# WORK REQUIRED
Whenever a line in the entries below contains "camera", copy that line.

# EXTRACTED INFORMATION
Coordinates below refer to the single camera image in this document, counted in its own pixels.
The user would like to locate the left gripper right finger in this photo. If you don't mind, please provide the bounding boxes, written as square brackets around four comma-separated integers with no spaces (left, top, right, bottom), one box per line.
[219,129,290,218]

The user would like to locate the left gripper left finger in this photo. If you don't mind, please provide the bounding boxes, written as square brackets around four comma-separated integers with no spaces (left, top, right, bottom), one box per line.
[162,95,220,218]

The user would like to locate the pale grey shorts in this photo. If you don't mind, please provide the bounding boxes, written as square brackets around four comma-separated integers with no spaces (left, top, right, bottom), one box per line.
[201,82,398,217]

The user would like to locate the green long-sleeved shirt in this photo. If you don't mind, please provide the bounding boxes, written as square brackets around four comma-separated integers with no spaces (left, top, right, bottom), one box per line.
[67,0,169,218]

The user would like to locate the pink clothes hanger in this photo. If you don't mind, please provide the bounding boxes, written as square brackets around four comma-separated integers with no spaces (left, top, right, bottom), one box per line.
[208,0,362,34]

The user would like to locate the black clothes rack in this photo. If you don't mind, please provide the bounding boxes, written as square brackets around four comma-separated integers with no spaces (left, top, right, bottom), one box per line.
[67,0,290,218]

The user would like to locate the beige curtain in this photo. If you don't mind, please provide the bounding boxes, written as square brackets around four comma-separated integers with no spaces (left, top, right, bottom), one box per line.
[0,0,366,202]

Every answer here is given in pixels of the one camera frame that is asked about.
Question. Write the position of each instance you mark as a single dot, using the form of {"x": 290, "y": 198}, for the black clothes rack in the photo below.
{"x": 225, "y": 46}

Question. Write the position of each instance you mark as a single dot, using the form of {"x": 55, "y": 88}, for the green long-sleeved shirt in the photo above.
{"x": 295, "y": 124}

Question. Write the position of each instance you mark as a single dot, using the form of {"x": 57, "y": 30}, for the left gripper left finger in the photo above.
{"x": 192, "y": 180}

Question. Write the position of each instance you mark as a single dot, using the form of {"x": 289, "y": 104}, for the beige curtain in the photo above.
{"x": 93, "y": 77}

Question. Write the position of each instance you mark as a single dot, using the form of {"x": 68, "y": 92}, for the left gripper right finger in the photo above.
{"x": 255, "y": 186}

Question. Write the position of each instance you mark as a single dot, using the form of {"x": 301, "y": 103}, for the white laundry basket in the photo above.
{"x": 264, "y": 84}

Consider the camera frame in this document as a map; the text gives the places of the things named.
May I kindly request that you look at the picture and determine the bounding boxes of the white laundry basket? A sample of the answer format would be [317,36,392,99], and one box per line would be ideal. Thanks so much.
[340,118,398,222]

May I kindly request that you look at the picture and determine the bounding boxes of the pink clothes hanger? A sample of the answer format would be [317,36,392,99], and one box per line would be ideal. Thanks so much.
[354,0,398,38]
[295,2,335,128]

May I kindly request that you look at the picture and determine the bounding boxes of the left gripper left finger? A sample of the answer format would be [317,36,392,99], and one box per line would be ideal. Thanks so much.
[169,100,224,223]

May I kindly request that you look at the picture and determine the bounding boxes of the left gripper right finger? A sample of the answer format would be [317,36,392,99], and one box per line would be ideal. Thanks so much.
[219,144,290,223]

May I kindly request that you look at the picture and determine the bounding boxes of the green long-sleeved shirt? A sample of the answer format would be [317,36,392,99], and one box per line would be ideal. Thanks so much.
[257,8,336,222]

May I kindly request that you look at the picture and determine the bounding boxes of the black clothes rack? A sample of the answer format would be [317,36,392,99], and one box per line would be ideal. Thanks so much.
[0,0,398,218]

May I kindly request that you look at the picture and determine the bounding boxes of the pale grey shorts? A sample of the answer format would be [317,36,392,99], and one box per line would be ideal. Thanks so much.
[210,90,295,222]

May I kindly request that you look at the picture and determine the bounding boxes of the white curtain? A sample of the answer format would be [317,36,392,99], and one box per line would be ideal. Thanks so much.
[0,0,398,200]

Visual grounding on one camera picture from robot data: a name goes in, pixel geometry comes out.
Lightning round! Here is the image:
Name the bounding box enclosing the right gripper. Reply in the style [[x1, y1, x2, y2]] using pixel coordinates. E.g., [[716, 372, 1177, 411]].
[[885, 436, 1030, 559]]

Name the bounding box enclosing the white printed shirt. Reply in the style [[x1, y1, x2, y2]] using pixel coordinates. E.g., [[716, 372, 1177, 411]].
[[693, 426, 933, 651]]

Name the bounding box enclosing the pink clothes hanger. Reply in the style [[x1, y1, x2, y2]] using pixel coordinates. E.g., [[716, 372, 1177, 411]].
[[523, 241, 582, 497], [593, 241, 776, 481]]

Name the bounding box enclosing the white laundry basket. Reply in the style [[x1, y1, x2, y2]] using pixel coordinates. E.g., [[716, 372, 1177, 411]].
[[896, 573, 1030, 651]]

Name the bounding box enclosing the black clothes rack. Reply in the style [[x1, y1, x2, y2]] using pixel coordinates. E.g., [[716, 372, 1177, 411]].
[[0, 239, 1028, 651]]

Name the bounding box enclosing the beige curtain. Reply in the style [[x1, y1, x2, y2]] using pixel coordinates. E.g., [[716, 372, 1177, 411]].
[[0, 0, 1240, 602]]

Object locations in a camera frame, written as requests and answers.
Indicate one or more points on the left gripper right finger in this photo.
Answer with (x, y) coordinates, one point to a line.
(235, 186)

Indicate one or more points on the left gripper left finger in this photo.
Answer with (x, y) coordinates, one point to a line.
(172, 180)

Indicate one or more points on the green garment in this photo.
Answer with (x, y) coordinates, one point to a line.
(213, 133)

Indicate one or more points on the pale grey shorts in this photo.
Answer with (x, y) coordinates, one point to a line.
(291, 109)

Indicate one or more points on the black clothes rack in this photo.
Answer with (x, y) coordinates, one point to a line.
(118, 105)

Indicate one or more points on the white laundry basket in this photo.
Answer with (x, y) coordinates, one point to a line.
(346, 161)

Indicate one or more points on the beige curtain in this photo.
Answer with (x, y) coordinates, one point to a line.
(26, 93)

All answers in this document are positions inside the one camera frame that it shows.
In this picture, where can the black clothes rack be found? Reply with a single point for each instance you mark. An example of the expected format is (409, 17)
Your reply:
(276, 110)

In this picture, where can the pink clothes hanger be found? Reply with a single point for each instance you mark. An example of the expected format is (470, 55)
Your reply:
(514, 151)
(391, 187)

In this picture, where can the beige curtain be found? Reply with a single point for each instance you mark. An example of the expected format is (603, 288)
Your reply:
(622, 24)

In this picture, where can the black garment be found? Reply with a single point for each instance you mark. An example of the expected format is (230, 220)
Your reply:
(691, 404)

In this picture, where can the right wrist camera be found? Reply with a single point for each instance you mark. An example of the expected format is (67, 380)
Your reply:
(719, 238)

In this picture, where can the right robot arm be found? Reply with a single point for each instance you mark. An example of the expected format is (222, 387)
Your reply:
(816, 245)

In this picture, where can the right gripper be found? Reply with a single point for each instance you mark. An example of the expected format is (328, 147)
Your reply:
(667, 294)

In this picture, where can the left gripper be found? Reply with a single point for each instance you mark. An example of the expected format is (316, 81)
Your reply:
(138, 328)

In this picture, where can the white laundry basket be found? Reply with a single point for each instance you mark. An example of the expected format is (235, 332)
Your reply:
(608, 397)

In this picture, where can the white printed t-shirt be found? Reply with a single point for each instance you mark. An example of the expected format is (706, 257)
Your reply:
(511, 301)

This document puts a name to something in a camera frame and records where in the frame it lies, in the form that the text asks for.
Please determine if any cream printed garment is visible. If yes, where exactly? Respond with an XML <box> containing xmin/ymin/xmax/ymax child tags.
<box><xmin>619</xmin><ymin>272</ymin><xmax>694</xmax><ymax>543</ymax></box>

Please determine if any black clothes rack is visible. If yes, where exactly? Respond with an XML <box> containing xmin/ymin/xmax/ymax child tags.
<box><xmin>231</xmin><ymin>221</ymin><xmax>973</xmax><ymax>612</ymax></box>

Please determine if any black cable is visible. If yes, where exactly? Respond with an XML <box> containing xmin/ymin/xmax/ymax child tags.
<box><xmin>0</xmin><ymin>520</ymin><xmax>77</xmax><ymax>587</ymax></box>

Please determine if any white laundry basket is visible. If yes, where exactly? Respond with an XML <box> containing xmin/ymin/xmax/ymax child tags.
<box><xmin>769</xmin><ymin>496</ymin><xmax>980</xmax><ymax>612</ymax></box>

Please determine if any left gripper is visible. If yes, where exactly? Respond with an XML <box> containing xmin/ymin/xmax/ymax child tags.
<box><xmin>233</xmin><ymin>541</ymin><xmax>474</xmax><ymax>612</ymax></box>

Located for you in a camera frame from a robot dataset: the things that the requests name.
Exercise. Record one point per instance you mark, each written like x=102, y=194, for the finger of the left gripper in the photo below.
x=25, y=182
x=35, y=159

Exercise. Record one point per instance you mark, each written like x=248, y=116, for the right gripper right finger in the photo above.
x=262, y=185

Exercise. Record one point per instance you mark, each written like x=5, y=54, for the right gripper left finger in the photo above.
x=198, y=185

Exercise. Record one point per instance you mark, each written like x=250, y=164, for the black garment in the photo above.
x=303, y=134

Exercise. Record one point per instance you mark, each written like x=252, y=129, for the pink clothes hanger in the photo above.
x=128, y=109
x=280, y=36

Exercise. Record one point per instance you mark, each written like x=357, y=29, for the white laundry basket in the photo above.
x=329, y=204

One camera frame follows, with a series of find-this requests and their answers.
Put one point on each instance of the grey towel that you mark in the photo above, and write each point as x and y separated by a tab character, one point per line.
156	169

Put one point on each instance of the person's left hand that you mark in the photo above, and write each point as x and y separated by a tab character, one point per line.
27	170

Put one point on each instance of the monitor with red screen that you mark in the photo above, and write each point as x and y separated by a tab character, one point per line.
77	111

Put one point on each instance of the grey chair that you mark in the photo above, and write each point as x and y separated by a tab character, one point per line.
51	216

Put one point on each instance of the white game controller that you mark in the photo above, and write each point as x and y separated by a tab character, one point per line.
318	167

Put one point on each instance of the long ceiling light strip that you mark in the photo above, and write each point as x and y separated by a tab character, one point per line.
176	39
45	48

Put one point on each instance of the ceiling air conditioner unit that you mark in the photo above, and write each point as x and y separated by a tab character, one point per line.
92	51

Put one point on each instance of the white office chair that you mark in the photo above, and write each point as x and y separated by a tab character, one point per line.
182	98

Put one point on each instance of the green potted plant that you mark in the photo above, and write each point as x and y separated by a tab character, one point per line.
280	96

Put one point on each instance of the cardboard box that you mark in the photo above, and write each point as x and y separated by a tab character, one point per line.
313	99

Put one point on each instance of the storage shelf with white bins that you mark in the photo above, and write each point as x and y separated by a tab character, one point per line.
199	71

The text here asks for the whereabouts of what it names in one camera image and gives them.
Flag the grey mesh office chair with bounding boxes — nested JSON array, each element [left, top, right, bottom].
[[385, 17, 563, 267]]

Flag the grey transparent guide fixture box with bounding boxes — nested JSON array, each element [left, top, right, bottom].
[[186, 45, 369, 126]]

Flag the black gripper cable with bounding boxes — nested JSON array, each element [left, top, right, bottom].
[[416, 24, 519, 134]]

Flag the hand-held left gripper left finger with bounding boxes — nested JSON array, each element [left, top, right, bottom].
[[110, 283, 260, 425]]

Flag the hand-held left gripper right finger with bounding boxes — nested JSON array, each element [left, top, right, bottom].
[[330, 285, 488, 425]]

# REPLY
Coordinates below refer to the single camera image in this document, counted in its own pixels.
Every answer here is given in pixels of the one camera frame that is asked about.
Consider the camera frame in this document as a map; the text gives the places of the things named.
Visual grounding on one camera picture from robot data: a name goes in, pixel geometry comes out.
Object locations in a camera frame, written as requests and answers.
All answers in this document are positions inside the one camera frame that it shows.
In this picture, where can the right wrist camera be found? Reply with a single point for each instance you mark. An example of the expected format is (67, 380)
This document puts a name to something in a camera frame and records where in the frame it lies, in the form that the text asks for.
Located for you in a camera frame from a robot dataset: the things that the requests name.
One camera frame follows, with a series of find-this requests and their answers.
The text here asks for the whereabouts of what it names in one camera image and gives them.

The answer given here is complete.